* **Your assignment**: Search the data for the word "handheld" and copy out every line that has it.

Stored entries
· · · · · · ·
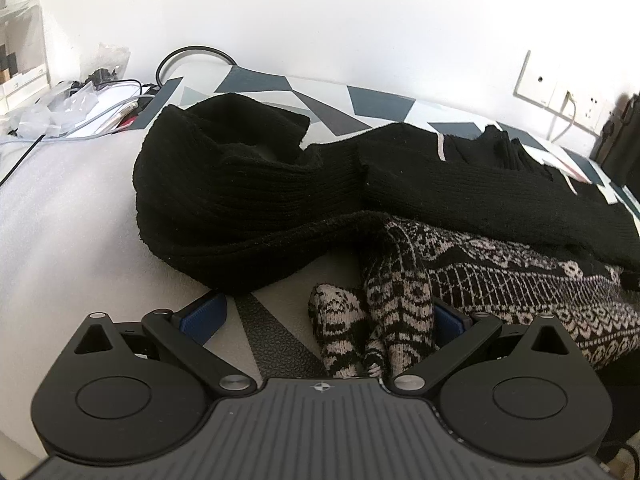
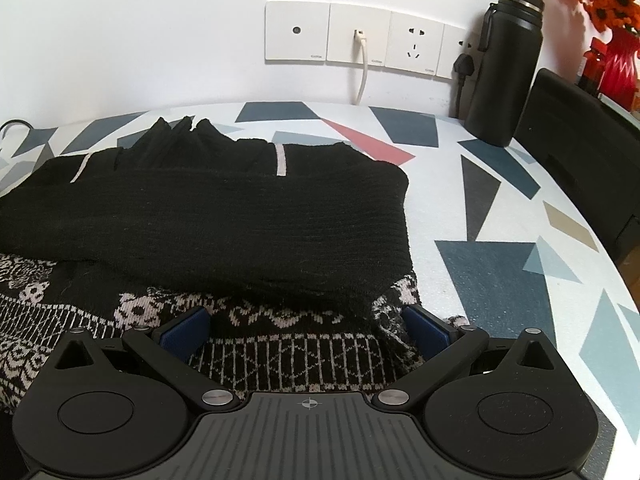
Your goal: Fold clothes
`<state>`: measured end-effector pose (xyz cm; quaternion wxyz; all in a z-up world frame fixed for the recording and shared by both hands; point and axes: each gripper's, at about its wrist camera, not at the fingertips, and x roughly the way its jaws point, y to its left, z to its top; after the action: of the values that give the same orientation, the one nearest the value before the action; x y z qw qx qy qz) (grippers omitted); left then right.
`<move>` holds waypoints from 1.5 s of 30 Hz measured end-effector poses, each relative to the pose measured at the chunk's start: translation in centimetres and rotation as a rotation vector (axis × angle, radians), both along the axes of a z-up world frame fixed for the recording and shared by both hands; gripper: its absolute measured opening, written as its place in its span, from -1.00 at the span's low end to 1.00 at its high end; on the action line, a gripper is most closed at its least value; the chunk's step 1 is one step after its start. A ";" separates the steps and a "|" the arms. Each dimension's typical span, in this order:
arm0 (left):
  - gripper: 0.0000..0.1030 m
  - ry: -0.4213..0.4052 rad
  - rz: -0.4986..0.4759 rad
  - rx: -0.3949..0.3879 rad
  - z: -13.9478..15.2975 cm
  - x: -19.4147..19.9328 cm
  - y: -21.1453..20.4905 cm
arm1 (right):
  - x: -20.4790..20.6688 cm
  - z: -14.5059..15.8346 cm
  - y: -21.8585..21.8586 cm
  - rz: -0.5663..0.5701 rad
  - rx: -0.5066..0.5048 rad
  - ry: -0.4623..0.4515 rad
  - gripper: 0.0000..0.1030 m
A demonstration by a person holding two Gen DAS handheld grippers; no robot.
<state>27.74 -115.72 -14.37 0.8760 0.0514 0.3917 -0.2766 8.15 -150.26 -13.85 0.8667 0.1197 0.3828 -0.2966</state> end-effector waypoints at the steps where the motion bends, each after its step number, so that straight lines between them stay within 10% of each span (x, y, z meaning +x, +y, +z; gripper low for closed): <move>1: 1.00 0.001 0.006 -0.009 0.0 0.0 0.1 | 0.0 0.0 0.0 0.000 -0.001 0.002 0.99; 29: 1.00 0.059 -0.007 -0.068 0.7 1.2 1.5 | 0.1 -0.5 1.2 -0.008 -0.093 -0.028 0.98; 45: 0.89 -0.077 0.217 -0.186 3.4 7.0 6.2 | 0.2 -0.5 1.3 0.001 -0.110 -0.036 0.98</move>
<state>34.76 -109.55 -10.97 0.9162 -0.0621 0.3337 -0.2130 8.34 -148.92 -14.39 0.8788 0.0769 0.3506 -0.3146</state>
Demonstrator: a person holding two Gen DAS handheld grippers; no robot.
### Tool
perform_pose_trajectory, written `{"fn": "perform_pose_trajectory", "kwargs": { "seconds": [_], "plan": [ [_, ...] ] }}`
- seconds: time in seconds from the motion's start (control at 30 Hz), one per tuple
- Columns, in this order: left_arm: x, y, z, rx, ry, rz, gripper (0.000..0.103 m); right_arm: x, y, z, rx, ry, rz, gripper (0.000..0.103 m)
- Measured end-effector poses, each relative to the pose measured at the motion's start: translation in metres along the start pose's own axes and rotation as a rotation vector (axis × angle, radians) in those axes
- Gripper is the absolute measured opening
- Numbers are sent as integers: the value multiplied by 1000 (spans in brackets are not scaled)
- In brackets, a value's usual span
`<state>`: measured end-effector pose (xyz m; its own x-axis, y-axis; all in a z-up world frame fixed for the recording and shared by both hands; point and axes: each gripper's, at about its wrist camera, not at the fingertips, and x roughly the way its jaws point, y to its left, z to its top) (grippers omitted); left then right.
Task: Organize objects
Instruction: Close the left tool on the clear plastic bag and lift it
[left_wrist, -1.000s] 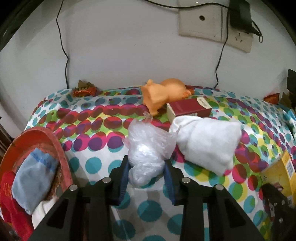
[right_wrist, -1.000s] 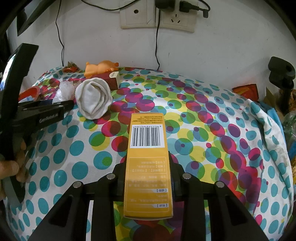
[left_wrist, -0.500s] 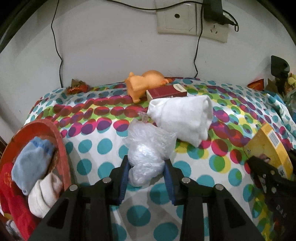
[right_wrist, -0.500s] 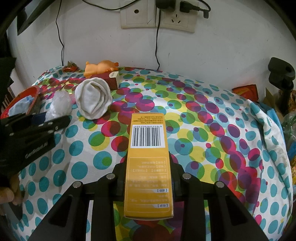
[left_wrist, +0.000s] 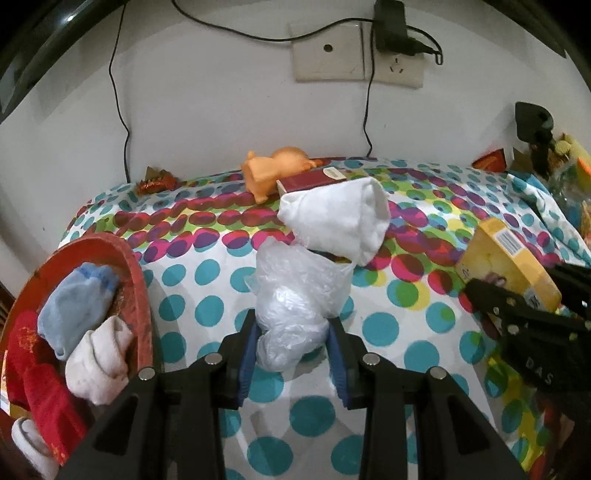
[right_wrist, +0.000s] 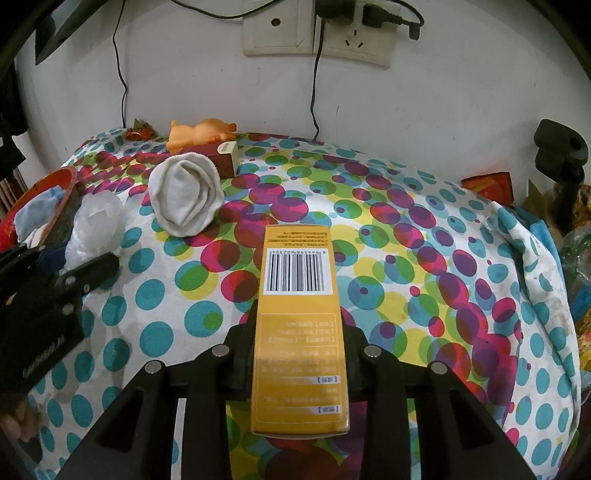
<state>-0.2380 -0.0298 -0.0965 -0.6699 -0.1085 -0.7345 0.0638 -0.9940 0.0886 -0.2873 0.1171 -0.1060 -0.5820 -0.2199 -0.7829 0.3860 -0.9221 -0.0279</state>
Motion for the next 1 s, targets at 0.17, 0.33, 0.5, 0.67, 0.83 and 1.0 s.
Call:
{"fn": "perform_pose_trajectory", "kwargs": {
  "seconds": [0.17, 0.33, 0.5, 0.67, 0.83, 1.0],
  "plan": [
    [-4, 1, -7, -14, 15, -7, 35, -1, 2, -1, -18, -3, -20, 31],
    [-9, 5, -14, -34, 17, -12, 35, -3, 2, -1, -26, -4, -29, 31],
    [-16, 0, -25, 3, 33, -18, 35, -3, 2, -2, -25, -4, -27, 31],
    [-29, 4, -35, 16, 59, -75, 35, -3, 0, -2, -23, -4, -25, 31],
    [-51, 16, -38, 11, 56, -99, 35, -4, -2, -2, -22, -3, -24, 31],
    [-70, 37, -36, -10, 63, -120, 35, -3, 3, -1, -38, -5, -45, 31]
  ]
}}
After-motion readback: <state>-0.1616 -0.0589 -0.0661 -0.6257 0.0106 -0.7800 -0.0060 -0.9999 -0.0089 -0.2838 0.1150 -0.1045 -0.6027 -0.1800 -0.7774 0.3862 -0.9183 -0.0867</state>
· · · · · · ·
* **Answer box**:
A demonstration by a person holding two Gen DAS handheld grippers; no robot.
Demonstrator: a person holding two Gen DAS handheld grippers; no robot.

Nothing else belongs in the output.